Last Friday, Pompeo was less diplomatic. Appearing on Fox Radio’s Guy Benson program, he said, “It is a historical and completely unhelpful when previous secretaries of state are continuing to engage in the tasks that they engaged in when they were the secretary of state. I’ll leave it at that in the sense of it’s time to get off the stage for the previous administration.”

The Boston Globe reported, citing unidentified sources, that Kerry also consulted with key European members of the P5+1 team. The Globe reported that Kerry also met German President Frank-Walter Steinmeier, he’s been on the phone with top European Union official Federica Mogherini, and he has also met with French President Emmanuel Macron in both Paris and New York, conversing on ways to save a deal that President Trump was about to leave.

America’s Iran policies do not provide the only examples of John Kerry going rogue and working against American foreign policy.

In 1985, Senator John Kerry traveled to Nicaragua for a friendly get-together with the Sandinista president, Daniel Ortega. The position of the Reagan administration was to support Ortega’s opposition, the Contras. Upon his return to the United States, Kerry met with Reagan to convey a message from Ortega. Reagan “wasn’t thrilled,” Kerry later told the New York Times.
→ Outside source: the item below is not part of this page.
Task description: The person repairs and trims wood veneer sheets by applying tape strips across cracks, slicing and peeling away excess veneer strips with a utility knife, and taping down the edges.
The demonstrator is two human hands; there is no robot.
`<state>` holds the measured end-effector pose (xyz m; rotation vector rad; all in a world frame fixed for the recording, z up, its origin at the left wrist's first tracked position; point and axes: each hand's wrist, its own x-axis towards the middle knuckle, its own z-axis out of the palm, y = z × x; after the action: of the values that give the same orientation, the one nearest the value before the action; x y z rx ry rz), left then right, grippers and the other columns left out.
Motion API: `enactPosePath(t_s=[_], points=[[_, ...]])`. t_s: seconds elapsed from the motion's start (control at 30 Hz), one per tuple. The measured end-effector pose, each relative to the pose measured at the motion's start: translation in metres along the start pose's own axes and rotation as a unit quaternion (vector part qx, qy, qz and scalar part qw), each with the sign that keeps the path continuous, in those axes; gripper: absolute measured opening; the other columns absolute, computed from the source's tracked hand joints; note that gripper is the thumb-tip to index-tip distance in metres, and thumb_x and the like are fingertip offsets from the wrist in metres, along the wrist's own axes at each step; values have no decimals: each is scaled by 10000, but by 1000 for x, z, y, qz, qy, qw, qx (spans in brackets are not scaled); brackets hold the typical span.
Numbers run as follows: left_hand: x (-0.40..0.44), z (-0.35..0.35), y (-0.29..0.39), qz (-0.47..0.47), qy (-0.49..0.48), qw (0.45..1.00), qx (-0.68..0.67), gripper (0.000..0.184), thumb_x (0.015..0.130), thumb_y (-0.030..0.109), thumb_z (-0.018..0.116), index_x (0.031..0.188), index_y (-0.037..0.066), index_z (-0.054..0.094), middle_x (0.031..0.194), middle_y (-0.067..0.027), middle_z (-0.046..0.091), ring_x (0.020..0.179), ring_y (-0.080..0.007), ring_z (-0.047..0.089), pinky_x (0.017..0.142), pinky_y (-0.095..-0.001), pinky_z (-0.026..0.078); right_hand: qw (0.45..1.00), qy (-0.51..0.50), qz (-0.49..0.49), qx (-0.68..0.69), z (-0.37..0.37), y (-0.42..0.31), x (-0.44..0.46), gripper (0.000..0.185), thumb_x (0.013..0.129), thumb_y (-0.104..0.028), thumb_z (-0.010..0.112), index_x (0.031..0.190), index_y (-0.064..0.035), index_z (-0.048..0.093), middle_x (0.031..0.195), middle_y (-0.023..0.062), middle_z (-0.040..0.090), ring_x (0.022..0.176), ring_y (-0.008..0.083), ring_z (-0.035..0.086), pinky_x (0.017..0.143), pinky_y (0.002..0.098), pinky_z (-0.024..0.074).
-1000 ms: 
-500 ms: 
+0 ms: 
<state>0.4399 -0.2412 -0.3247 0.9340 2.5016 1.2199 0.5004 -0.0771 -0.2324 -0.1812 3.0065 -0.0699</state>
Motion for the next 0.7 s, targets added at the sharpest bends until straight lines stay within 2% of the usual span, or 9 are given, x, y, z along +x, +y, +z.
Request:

In 2006, Kerry went to Syria to meet with Assad, over the objections of President Bush, who was trying to isolate the Syrian despot.

And in an incident reported in the Jan. 31, 2018 edition of The Jewish Star, Kerry also went against America’s interests in the Israeli-Palestinian dispute, meeting in London with a close associate of Abbas, Hussein Agha, for what was described as a “long and open conversation that contained many headlines.” Agha played the role of messenger, sending details of the discussion to senior PA officials in Ramallah. A senior Palestinian official confirmed to Ma’ariv there had indeed been such a meeting.

Kerry asked Agha to convey a message to Abbas: “Ask him to hold on and be strong. Tell him that he stays strong in his spirit and play for time, that he will not break and will not yield to President Trump’s demands.”

According to Kerry, Trump would not remain in office for a long time. “It is a good chance that within a year, he will not be in the White House.”

That particular prediction didn’t age well.

Kerry offered to help the Palestinians advance his version of the peace process and recommended that Abbas present his version of a peace plan as well. “Maybe it is time for the Palestinians to define their peace principles and present a positive plan,” he reportedly said. He promised to use all his contacts and all his abilities to marshal support for the Palestinian plan.

This past weekend the U.S. announced the economic part of Trump’s peace plan would be announced on June 25-26, dur ing a U.S.-led economic conference in Bahrain. The Palestinians have announced they will not attend.

Disappointing my parents of blessed memory, after my undergraduate degree, law school was the furthest thing from my mind. Therefore, it’s only as a layman that I say that based on the above, it seems that the former Secretary of State did violate Logan Act.

However, even if Kerry is charged (which is doubtful), it is unlikely he would be convicted in the court of law.

In the 220 years since the Logan Act was signed into law by President John Adams, only two people have ever been indicted on charges of violating it — Francis Flournoy in 1803, and Jonas P. Levy in 1852. Neither one was convicted.

So it’s doubtful that Kerry will be charged for his Iranian negotiations, his advice to Palestinian President Abbas, or any other possible violations.